Lately, I’ve talked to a lot of staffing suppliers that are lowering their prices due to competition, lower hospital demand and other negative affects on healthcare staffing from the macro economy. There certainly are some good reasons to offer lower pricing but competition and lower hospital demand are not always the most the appropriate reasons.
Why should you keep your prices the same right now?
Elasticity. If you were awake in high school economics class you know elasticity is a fancy word that suggests prices should increase when demand increases and lower when demand decreases. Many things are elastic in their pricing such as milk, tires, televisions, etc. However, if you were awake and paying attention in your high school economics class you would know that staffing services are not elastic. Lowering your prices isn’t going to make hospitals place more orders for your staff and often times, if the hospital is in need of the staff you have, high prices won’t keep them from buying. It’s about patient care, acuity and staffing ratios. The need for temporary healthcare staff is often present or absent regardless of price. Yes, it's true that hospitals are able to hire more staff right now and pay them less than they were a year ago. Again, however, lowering your prices isn't going to suddenly make the hospital start sending you more requests for staff. It just means they'll pay less when they do have a need.
You’re sending the wrong message. Lowering your bill rates right now suggests your prices were too high to begin with. Further, you'll force your clients to suggest that if you can operate with lower bill rates now – certainly you can do it when the economy picks back up. Once you’ve sent this message it is quickly received and difficult to recall. Getting your prices back up to where they should be will be a long, uphill battle that will prove to be even more costly in the long run.
Your costs have increased. Most likely, you’re like every other staffing supplier and your costs of doing business have increased during these challenging economic times. Therefore, cutting your prices is a sure way to hurt your business even more. Hopefully, your clients value your business enough to understand all of this.
It devalues your services. Are your services any less valuable than they were last year? If your prices were already a bit too high then the answer might be yes. However, if your prices were market competitive then don’t send a message to your clients suggesting otherwise.
It's not all about price. Simply lowering your bill rates because demand is lower or because your competition is doing it places too much focus on price and hurts the healthcare staffing industry as a whole. Lets face it – you’re not making and delivering widgets here. We’re talking about staffing healthcare professionals. Price should not be the primary factor in the decision making process for your hospital clients so don’t let the conversation go there. Quality, experience, and skill set are much more important factors to consider. Therefore, if these factors have not changed why should your prices?
When should you consider lowering your prices?
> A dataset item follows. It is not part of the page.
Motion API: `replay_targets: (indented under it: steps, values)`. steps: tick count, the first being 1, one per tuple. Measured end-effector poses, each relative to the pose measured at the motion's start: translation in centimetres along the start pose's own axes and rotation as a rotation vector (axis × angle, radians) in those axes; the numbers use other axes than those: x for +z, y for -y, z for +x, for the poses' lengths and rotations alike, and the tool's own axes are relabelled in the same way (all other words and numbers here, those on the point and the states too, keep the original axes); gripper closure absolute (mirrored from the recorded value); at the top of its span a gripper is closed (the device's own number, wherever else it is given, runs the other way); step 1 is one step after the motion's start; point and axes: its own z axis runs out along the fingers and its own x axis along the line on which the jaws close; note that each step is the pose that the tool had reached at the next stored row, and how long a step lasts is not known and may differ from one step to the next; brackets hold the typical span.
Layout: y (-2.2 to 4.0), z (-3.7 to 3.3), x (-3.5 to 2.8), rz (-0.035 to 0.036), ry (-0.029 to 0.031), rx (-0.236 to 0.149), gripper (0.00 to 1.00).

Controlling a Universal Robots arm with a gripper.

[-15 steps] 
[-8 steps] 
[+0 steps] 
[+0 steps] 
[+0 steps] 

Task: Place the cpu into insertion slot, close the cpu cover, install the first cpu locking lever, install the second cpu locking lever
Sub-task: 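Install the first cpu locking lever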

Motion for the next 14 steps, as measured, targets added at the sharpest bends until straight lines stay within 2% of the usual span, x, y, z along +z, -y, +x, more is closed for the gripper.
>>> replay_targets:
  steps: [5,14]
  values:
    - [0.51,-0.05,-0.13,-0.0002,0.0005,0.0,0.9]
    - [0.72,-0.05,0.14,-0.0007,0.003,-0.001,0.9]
Volume. If a client is offering you more of their business it can make sense to reduce your bill rates in exchange. For example, staffing suppliers earning “First Tier” or “First Call” agreements with hospitals often increase, if not double their business. Another example is receiving guaranteed orders or multiple positions for special projects that hospital is involved with such as implementing electronic medical records or opening a new unit. Offering lower rates in these instances makes a lot of sense.
New business. Often times to get your foot in the door at a hospital you may need to provide them with discounted rates on a position or for a specific time period. If doing so wins you new business this too can make a lot of sense. Just make sure the agreement regarding the discount isn’t evergreen and has specifics delineating the services to which the discount applies and when it ends.
Better payment terms. Hospitals may offer to pay you faster or up front in exchange for lower bill rates. To some healthcare staffing suppliers, receiving your money faster or up front is more beneficial than maintaining your current bill rates. Therefore, lowering your bill rates in this case can be advantageous.
Add more services. Instead of lowering your bill rates it might be easier or more cost effective to add more services and keep your current price points. Perhaps you can offer increased staffing hours, more support, recruit for new modalities, provide additional orientation assistance or an automated order requisition process. Most likely your company is already set up to deliver on these services and therefore, won’t increase your costs while still allowing you to hold on your bill rates.
Change fees other than your bill rates. Take a look at your late cancellation, orientation and buy out fees. Often times healthcare staffing suppliers are able to adjust these prices more easily while still preserving their bill rates. There's a good chance these things happen less frequently so the impact to your margins won't be as severe.
Again, every business is different and I understand the pressures that exist right now due to the economy. However, I also think it’s important to look at your pricing from a logical perspective and not be reactionary to competition and lower demand. Educate your clients on how the pricing for your business works so they better understand. Sell your services at the necessary price to keep your business strong and only offer lower bill rates when it makes sense.